• Work order
Wherever the word "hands" occurs in the lines below, copy the whole line.

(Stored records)
○ ○ ○ ○ ○

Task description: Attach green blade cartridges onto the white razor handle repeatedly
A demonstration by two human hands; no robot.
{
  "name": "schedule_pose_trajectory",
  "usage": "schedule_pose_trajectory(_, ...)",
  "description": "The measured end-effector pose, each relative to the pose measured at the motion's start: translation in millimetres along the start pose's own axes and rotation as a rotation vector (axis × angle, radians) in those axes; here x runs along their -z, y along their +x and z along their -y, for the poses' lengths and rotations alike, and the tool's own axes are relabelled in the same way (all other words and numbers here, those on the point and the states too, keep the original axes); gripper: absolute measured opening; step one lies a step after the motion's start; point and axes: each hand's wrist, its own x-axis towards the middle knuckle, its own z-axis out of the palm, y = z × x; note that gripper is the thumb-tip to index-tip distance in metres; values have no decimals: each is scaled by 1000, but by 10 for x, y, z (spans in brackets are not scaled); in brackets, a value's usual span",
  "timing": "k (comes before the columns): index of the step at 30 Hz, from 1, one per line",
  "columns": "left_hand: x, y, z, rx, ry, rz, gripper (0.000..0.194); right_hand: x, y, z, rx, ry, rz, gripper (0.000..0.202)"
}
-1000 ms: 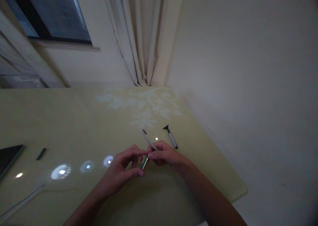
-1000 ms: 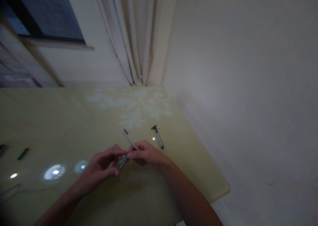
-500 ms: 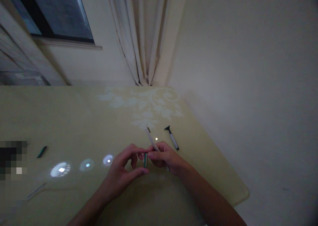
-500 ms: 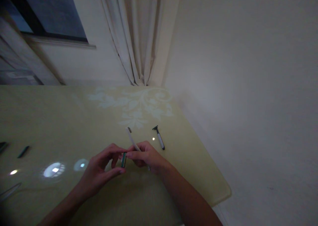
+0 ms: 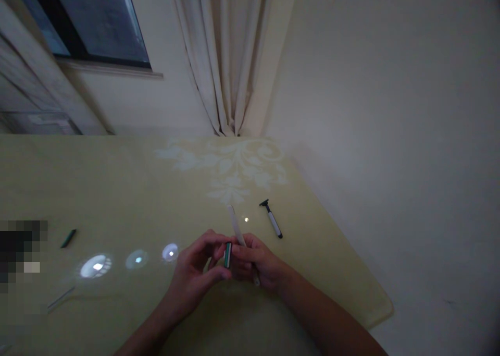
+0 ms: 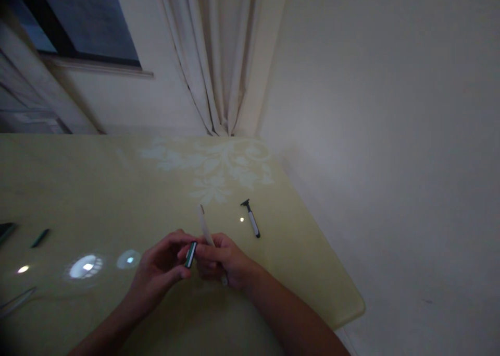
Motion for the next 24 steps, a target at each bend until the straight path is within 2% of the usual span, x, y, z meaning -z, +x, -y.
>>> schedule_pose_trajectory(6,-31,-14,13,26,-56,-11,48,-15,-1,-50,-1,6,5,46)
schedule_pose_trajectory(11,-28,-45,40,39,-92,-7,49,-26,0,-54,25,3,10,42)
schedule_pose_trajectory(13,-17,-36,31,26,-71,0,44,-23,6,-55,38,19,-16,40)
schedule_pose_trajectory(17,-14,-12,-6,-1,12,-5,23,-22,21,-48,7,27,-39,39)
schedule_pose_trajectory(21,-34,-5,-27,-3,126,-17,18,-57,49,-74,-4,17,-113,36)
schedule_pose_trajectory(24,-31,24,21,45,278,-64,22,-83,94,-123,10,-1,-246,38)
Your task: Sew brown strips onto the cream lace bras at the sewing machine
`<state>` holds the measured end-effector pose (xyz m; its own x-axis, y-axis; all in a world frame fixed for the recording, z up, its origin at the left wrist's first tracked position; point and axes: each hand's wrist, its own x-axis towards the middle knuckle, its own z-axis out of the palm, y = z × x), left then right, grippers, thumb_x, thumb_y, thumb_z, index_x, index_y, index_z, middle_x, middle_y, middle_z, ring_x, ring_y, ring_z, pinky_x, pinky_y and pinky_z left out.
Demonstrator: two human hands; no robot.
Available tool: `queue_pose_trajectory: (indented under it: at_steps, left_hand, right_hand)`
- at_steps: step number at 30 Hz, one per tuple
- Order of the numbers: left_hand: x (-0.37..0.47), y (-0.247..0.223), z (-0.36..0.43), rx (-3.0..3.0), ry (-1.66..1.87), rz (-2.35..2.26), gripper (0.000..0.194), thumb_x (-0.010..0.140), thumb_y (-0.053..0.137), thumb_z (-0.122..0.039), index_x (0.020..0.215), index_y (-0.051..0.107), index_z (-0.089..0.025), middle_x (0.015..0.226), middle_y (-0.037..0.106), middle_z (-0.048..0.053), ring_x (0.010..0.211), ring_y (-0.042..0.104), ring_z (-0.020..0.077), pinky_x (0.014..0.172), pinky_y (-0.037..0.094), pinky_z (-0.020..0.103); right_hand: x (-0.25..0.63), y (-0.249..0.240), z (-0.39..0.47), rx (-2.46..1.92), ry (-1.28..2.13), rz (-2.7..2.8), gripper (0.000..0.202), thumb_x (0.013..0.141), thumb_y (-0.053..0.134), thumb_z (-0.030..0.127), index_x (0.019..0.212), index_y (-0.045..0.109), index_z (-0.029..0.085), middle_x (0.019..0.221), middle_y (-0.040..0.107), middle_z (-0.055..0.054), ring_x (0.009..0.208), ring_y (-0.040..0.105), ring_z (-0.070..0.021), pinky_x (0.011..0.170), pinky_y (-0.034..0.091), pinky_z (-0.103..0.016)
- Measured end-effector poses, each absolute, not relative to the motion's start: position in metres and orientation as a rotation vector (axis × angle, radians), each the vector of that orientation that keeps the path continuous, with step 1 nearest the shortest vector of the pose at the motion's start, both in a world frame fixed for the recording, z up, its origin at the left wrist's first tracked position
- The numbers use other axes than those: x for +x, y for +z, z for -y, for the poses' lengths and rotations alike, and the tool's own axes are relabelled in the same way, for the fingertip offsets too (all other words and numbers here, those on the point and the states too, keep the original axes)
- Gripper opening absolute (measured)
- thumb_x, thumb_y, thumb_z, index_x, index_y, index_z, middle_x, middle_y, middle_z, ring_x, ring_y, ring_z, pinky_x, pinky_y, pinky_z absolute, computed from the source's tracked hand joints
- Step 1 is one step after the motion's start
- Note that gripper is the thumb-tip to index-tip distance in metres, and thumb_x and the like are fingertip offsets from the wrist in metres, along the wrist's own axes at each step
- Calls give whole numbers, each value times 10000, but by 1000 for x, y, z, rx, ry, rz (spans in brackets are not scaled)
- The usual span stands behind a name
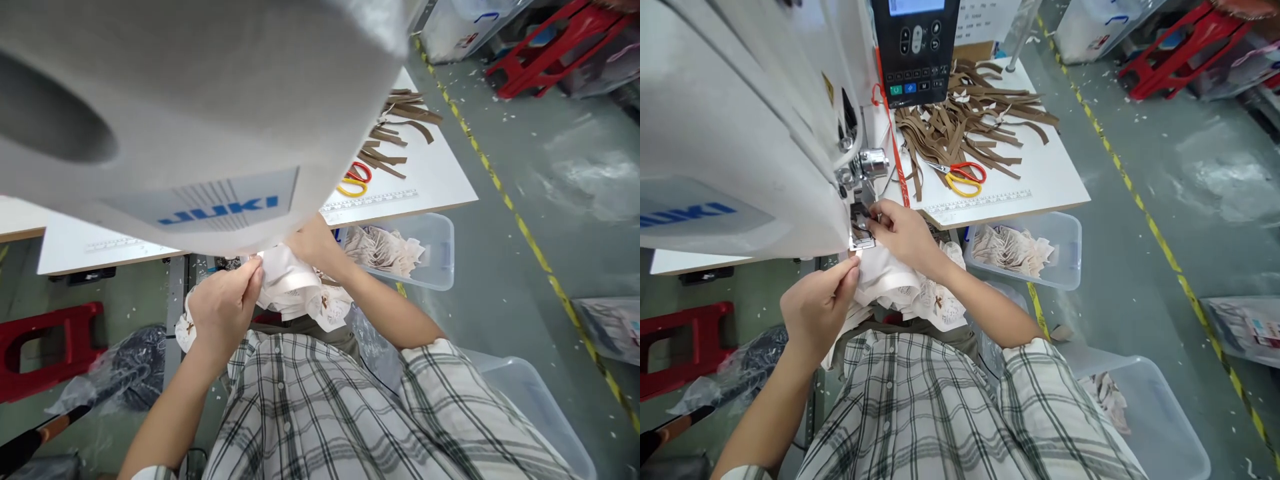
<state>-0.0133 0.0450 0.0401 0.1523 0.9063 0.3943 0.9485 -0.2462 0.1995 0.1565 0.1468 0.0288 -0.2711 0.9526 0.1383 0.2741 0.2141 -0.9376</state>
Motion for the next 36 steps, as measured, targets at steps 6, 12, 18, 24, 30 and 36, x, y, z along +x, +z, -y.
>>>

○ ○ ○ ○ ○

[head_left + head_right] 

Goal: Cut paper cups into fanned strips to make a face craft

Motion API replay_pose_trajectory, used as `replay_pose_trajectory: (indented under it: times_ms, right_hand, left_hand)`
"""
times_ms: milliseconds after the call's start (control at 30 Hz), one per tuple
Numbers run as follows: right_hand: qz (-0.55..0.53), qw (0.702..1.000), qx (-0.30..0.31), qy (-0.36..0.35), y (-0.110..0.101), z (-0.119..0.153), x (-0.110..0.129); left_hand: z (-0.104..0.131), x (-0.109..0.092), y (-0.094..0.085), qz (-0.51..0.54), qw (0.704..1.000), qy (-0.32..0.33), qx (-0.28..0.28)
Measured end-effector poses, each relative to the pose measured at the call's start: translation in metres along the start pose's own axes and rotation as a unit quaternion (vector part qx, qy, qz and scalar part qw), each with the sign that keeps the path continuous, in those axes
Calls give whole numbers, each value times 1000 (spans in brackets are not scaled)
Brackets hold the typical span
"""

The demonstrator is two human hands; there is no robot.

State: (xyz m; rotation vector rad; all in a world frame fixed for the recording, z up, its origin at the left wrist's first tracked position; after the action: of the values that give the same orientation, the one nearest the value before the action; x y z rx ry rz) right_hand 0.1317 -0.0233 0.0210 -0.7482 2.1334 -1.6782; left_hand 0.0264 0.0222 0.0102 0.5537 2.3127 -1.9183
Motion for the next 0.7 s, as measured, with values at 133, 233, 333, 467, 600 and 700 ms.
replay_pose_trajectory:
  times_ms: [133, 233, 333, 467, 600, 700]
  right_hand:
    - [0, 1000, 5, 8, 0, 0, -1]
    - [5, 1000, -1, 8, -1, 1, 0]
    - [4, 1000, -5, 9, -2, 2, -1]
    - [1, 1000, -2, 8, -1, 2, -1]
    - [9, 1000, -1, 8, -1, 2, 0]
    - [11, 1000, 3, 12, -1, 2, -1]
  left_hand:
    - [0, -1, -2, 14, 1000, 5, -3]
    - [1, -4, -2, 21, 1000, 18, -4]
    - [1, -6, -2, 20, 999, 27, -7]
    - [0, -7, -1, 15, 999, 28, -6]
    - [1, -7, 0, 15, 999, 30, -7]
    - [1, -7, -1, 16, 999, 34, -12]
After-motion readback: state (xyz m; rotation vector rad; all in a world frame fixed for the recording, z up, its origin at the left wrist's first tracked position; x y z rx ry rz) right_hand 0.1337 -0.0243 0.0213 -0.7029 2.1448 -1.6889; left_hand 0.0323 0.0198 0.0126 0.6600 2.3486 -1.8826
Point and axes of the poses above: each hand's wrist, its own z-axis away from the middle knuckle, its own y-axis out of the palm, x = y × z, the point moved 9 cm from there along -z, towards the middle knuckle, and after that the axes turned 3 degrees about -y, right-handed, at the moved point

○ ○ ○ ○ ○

• Problem solution
A demonstration by two human hands; no robot.
Demonstrator: two human hands; no robot.
The demonstrator is two human hands; there is no robot.

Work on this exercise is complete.